COVERAGE OF NEW MEDICAL TECHNOLOGIES IN MEDICARE: Policy

COVERAGE OF NEW MEDICAL TECHNOLOGIES IN MEDICARE: Policy

Cost vs. clinical effectiveness

The federal government should fund and conduct additional research to inform decisions on Medicare coverage for the safest and most effective medical interventions. This research should assess the clinical and comparative effectiveness of health care technologies, including medical devices, drugs, and procedures. 

Cost should not be used as the sole criterion in decisions regarding coverage of new medical technology. Such decisions should be based on clinical effectiveness, with consideration given to cost. 

National goals and priorities should be developed to guide research related to Medicare coverage. This priority-setting process should include opportunities for stakeholder input and public comment. One of these priorities should be to identify low-benefit applications of high-cost technologies. 

Cost-effectiveness analysis (CEA)

Policymakers should improve the quality and quantity of independent research on comparative effectiveness and CEA. Such information should be broadly disseminated to Medicare providers and beneficiaries, as well as private payers, clinicians, patients, and the public. This research should consider the perspective payers (such as Medicare, Medicaid, and private insurers), patients, and the broader society. 

CMS should not use CEA in Medicare coverage decisions without explicit new congressional authorization, regardless of whether CMS believes it has the regulatory authority to do so. Prior to congressional action, an independent panel, including subject-matter experts, ethicists, and consumers, should advise Congress on the appropriate use of cost-effectiveness for determining Medicare coverage. 
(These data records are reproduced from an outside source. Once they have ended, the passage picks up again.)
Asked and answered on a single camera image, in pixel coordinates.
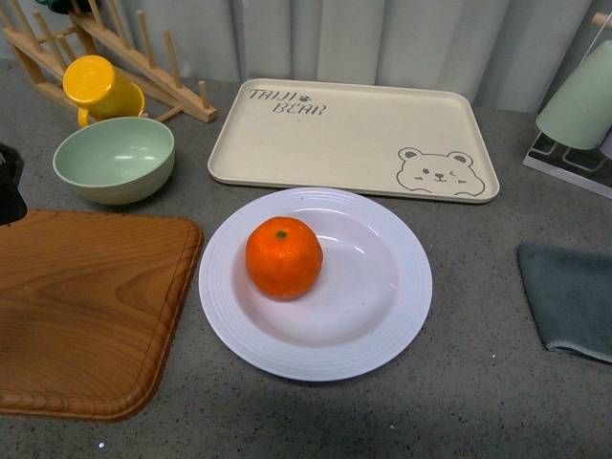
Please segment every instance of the speckled countertop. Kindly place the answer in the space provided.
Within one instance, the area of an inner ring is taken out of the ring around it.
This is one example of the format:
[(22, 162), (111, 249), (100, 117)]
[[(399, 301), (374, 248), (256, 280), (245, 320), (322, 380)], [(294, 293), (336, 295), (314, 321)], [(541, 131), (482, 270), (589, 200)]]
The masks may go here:
[[(208, 82), (215, 122), (166, 123), (177, 163), (160, 192), (110, 208), (54, 175), (55, 148), (77, 128), (75, 114), (36, 93), (17, 62), (0, 61), (0, 81), (0, 142), (25, 159), (19, 189), (31, 208), (186, 216), (208, 240), (236, 210), (274, 192), (208, 174), (237, 84)], [(522, 164), (535, 115), (474, 113), (501, 185), (490, 203), (372, 198), (412, 228), (433, 273), (425, 326), (396, 359), (340, 382), (272, 376), (217, 338), (196, 275), (160, 387), (141, 412), (115, 424), (0, 417), (0, 457), (609, 457), (612, 366), (545, 350), (516, 250), (523, 241), (609, 250), (612, 203)]]

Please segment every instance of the mandarin orange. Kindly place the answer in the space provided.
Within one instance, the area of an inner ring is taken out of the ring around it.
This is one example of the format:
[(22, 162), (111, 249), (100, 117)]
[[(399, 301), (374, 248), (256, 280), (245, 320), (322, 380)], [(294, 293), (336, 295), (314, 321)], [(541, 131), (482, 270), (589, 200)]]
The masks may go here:
[(317, 282), (323, 249), (317, 235), (301, 220), (273, 217), (247, 240), (247, 271), (265, 295), (289, 300), (308, 292)]

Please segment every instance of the bear face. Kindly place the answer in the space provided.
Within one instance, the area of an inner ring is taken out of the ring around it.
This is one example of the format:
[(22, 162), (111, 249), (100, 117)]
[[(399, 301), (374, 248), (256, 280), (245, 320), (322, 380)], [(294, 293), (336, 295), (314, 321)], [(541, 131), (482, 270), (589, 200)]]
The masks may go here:
[(408, 147), (402, 148), (399, 156), (404, 162), (397, 174), (397, 181), (410, 191), (478, 196), (485, 190), (485, 183), (471, 168), (473, 159), (461, 151), (435, 155)]

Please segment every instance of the yellow cup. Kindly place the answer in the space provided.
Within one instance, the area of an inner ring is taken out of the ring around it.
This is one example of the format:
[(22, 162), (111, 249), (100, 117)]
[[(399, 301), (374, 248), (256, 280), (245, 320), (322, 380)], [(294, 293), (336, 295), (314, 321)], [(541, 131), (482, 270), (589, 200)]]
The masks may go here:
[(123, 77), (104, 57), (86, 55), (75, 60), (64, 74), (64, 92), (78, 105), (78, 125), (89, 118), (108, 120), (139, 117), (144, 111), (144, 94)]

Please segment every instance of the dish towel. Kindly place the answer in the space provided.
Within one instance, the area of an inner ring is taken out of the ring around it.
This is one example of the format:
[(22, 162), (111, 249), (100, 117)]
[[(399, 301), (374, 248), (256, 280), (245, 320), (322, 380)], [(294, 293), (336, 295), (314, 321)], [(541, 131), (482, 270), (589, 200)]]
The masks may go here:
[(526, 242), (518, 265), (546, 348), (612, 362), (612, 255)]
Coverage determination process

The Centers for Medicare & Medicaid Services (CMS) and local Medicare contractors should continue to make coverage decisions based on standard procedures. That should include public notice and comment periods for the proposed decisions. 

They should also continue an appeals process that allows patients and other affected parties, individually or as a group, to effectively challenge any agency decision regarding coverage determinations. Such appeals should apply to related conditions for coverage, such as practice guidelines, which may affect patient access to new technologies and related services. 
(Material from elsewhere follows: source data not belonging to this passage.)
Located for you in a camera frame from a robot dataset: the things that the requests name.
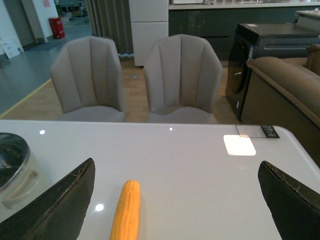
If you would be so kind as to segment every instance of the white sign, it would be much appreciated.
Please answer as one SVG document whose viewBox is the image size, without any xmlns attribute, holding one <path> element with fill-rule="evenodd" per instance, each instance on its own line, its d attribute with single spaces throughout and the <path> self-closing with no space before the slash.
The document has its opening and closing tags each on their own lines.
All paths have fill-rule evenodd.
<svg viewBox="0 0 320 240">
<path fill-rule="evenodd" d="M 1 43 L 1 46 L 8 57 L 8 59 L 13 58 L 14 56 L 17 56 L 20 54 L 18 47 L 15 43 L 12 41 L 4 41 Z"/>
</svg>

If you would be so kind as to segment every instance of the yellow corn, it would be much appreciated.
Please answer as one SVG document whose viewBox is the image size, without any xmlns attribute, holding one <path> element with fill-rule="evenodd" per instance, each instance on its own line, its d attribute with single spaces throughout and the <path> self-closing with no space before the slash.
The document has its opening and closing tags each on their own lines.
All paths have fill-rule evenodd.
<svg viewBox="0 0 320 240">
<path fill-rule="evenodd" d="M 109 240 L 136 240 L 139 229 L 140 185 L 128 180 L 116 206 Z"/>
</svg>

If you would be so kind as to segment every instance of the chair backrest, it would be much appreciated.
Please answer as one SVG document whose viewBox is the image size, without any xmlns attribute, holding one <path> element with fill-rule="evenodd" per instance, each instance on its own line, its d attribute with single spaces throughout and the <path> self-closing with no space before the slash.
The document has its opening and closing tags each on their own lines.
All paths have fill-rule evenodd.
<svg viewBox="0 0 320 240">
<path fill-rule="evenodd" d="M 63 113 L 91 106 L 124 111 L 122 69 L 110 39 L 88 36 L 66 43 L 50 75 Z"/>
<path fill-rule="evenodd" d="M 156 41 L 144 65 L 149 111 L 180 105 L 212 113 L 222 71 L 201 37 L 179 34 Z"/>
</svg>

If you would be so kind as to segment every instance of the dark cabinet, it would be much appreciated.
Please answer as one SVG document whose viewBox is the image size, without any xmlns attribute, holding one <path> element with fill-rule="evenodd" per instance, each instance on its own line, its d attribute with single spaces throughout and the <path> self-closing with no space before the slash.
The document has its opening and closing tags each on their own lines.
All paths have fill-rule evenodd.
<svg viewBox="0 0 320 240">
<path fill-rule="evenodd" d="M 219 59 L 227 61 L 238 24 L 294 24 L 296 11 L 314 9 L 314 6 L 297 6 L 170 10 L 169 36 L 188 34 L 205 38 Z"/>
</svg>

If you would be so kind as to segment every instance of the upholstered dining chair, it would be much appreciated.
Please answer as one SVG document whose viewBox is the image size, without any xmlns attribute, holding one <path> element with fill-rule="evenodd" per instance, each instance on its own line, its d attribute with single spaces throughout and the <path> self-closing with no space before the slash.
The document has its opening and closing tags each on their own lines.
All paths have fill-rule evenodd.
<svg viewBox="0 0 320 240">
<path fill-rule="evenodd" d="M 185 34 L 156 41 L 144 65 L 148 123 L 217 124 L 223 67 L 209 42 Z"/>
<path fill-rule="evenodd" d="M 66 43 L 50 68 L 59 121 L 124 122 L 122 69 L 115 43 L 88 36 Z"/>
</svg>
New approaches in the Medicare coverage determination process should ensure all beneficiaries have appropriate access to clinically effective new medical technologies. 

Use of evidence in Medicare coverage decisions

CMS should publicly disclose and seek input regarding any plans for changing the Medicare coverage determination process and the criteria regarding new technologies based on evidence and public input. 

In addition, CMS should: 

  • allow independent researchers, using evidence development, to review the validity of data and methods that form the basis for Medicare coverage and publish the results of their findings; and 
  • ensure that Medicare beneficiaries are not unduly influenced to participate in Medicare trials or data registries and that they receive appropriate patient protections, including informed consent and privacy safeguards. 
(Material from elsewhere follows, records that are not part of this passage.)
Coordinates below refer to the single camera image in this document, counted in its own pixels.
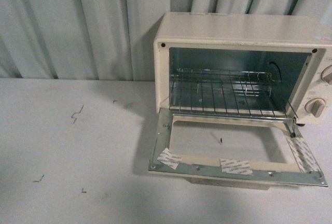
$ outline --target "oven cavity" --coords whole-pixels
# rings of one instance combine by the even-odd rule
[[[310,53],[170,48],[169,109],[208,116],[287,119]]]

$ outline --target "oven housing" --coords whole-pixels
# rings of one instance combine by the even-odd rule
[[[286,137],[302,138],[295,123],[319,123],[332,100],[331,33],[331,28],[301,16],[166,13],[154,41],[156,106],[164,120],[158,124],[149,170],[169,172],[156,161],[160,153],[156,149],[158,139],[159,149],[170,146],[171,126],[178,118],[245,125],[281,123]],[[317,183],[269,182],[326,186],[321,170],[317,171]],[[208,178],[230,179],[225,173],[218,175]],[[257,182],[237,175],[231,179]]]

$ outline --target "debris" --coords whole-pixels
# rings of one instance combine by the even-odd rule
[[[38,181],[32,181],[33,183],[39,183],[41,180],[42,180],[42,178],[44,177],[44,174],[41,176],[41,179],[40,180],[38,180]]]
[[[80,113],[82,112],[82,110],[83,110],[83,107],[84,107],[84,104],[83,104],[83,106],[81,107],[81,110],[80,110],[79,112],[73,113],[73,115],[72,115],[72,119],[74,119],[73,124],[75,124],[76,119],[77,119],[77,118],[74,117],[74,115],[75,115],[75,114],[80,114]]]

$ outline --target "white tape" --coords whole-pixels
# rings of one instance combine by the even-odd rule
[[[182,158],[178,157],[177,155],[171,154],[170,150],[165,148],[162,153],[157,158],[159,162],[166,164],[168,167],[176,170],[178,164],[182,161]]]
[[[320,171],[315,157],[302,137],[288,138],[287,141],[301,172]]]
[[[221,158],[220,165],[224,173],[253,175],[249,161]]]

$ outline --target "corrugated metal wall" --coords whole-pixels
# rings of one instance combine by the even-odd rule
[[[0,77],[154,80],[153,39],[167,11],[304,15],[332,26],[332,0],[0,0]]]
Therapeutic or functional equivalence

Determinations of a drug’s therapeutic or functional equivalence should include appropriate oversight and a provision for medical exceptions (see also this chapter’s section on Prescription Drugs for a discussion of drug formularies). 

CMS should not adopt Medicare coverage criteria based on therapeutic or functional equivalence unless the process includes appropriate oversight. It should also include a provision for medical exceptions. 

Federal agencies should continue to develop and evaluate policies and procedures for applying research on comparative effectiveness in the context of functional and therapeutic equivalence.  

CMS and the Agency for Healthcare Research and Quality should fund studies to identify and demonstrate the most clinically efficacious and cost-effective types and uses of assistive technologies. Information about these technologies should be disseminated to Medicare contractors to improve appropriate access by beneficiaries. 

Coverage of at-home tests

Medicare should monitor research on the validity and effectiveness of at-home tests, even if provided over the counter.